EXERCISE BRIEF: Find the line that contains "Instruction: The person"; then retype it and each line after it, exactly, through the final line of the data below.

RECORDED DATA:
■ ■ ■ ■ ■
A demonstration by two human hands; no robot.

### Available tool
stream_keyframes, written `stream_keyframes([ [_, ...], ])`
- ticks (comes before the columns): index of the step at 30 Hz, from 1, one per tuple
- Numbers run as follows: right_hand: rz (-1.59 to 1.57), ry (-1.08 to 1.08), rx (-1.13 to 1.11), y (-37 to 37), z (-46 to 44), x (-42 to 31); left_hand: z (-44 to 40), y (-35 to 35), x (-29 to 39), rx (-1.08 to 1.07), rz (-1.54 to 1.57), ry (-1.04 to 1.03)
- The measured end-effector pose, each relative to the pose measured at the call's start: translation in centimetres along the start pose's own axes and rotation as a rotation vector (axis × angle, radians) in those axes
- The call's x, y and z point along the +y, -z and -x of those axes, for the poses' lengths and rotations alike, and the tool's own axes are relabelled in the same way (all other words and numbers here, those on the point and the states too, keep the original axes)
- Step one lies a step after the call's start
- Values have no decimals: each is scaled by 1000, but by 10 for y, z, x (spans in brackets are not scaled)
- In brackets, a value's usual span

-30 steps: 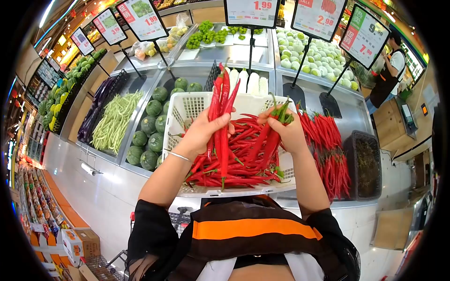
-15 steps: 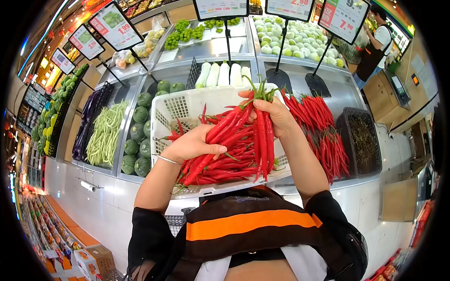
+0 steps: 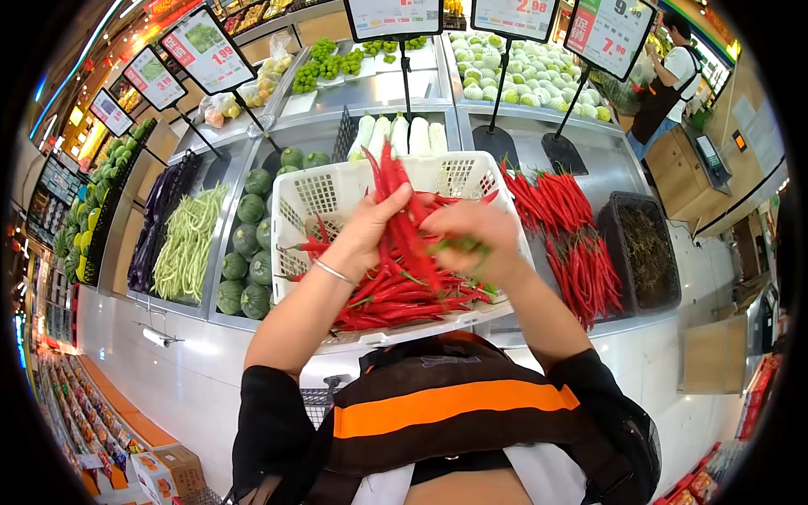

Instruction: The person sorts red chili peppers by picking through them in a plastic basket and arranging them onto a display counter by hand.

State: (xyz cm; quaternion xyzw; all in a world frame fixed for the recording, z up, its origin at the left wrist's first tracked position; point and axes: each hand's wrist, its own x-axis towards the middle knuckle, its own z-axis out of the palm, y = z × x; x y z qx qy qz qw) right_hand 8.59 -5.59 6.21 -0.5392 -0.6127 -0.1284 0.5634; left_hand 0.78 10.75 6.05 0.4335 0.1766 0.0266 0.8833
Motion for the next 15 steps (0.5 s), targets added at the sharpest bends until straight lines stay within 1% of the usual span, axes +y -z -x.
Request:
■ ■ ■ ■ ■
ANSWER SPACE:
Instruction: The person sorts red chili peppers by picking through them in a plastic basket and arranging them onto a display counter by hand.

State: (xyz cm; quaternion xyzw; all in a world frame fixed for the recording, z up, its origin at the left wrist's first tracked position; point and axes: each hand's wrist, its own x-axis towards the middle knuckle, its own z-axis out of the palm, y = z × x; x y z qx qy qz qw) right_hand 8.59 -5.59 6.21 -0.5392 -0.6127 -0.1284 0.5634; left_hand 0.78 10.75 6.05 0.4335 0.1766 0.0266 0.8833
Motion for the next 15 steps (0.5 s), targets added at the sharpest bends until straight lines stay within 1% of the usual span, axes +y -z -x.
Request:

No other output was requested.